Parastasia dimidiata

Scientific classification
- Kingdom: Animalia
- Phylum: Arthropoda
- Clade: Pancrustacea
- Class: Insecta
- Order: Coleoptera
- Suborder: Polyphaga
- Infraorder: Scarabaeiformia
- Family: Scarabaeidae
- Genus: Parastasia
- Species: P. dimidiata
- Binomial name: Parastasia dimidiata Erichson, 1845
- Synonyms: Parastasia heterocera Ohaus, 1898; Urleta ometoides Westwood, 1875; Parastasia nitidula Erichson, 1845;

= Parastasia dimidiata =

- Genus: Parastasia
- Species: dimidiata
- Authority: Erichson, 1845
- Synonyms: Parastasia heterocera Ohaus, 1898, Urleta ometoides Westwood, 1875, Parastasia nitidula Erichson, 1845

Species of beetle

Parastasia dimidiata is a species of beetle of the family Scarabaeidae.

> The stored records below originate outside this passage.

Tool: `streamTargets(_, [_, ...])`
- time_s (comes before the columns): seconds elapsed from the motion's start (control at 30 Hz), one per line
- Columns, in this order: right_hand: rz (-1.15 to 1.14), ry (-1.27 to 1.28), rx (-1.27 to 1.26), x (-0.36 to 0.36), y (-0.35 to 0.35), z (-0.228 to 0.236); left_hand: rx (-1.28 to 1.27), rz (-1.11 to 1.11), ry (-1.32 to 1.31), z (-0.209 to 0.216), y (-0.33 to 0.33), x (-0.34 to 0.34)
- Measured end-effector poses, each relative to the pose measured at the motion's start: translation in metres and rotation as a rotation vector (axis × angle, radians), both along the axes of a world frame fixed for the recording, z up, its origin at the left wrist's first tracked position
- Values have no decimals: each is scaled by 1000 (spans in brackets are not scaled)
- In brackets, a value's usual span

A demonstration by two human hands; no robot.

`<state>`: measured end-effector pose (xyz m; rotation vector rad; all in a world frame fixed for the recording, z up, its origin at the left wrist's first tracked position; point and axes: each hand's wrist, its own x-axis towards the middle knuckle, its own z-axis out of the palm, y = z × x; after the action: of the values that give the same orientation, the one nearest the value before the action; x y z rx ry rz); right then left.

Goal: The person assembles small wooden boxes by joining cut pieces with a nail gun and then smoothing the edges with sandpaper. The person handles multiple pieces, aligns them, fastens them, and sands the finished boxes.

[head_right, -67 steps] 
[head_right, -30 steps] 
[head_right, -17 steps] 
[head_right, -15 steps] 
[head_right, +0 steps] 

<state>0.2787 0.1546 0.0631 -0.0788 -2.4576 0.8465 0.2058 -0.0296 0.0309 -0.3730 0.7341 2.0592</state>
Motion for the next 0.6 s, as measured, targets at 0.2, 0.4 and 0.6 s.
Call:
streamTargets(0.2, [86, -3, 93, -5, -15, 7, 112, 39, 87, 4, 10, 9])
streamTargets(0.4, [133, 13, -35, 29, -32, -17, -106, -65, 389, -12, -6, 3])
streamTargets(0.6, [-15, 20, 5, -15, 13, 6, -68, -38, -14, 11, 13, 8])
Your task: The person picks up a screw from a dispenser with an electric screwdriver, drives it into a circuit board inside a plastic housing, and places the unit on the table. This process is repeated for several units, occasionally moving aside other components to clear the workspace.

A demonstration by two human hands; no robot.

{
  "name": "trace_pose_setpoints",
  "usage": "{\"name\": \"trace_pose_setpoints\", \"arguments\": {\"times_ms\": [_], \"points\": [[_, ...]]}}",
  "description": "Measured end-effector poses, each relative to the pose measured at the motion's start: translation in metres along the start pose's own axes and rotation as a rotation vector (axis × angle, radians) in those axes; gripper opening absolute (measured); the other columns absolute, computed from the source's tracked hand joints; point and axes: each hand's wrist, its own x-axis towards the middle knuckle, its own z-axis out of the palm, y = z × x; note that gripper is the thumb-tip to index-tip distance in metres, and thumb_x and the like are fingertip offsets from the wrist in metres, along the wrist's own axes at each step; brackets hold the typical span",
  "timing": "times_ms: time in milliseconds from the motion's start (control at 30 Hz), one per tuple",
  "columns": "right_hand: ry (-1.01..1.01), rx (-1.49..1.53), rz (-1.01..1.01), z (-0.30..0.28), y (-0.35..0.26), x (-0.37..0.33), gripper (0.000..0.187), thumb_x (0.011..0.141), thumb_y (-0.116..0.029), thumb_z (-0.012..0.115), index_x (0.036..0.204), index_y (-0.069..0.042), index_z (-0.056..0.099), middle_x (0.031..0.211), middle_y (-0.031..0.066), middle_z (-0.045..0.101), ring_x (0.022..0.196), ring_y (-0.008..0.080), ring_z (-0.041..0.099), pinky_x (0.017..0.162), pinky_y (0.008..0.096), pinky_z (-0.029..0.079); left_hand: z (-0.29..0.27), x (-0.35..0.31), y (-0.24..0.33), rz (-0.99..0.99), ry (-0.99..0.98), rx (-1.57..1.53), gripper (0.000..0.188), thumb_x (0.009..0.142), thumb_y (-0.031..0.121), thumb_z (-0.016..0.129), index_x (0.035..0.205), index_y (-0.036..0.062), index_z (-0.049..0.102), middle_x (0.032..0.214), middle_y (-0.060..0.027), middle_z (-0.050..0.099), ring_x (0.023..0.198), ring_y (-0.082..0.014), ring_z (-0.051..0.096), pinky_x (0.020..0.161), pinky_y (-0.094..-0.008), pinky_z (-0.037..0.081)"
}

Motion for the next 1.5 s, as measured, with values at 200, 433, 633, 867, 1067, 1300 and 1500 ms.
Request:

It is found in Indonesia (Sumatra, Riau Islands, Bintan Island), India (Andaman and Nicobar Islands), Myanmar and Thailand.

== Description ==
Adults reach a length of about 7-8.5 mm. They are entirely blackish or with the elytra with a yellowish brown to reddish area. Specimens with mostly light elytra sometimes have a reddish pronotum.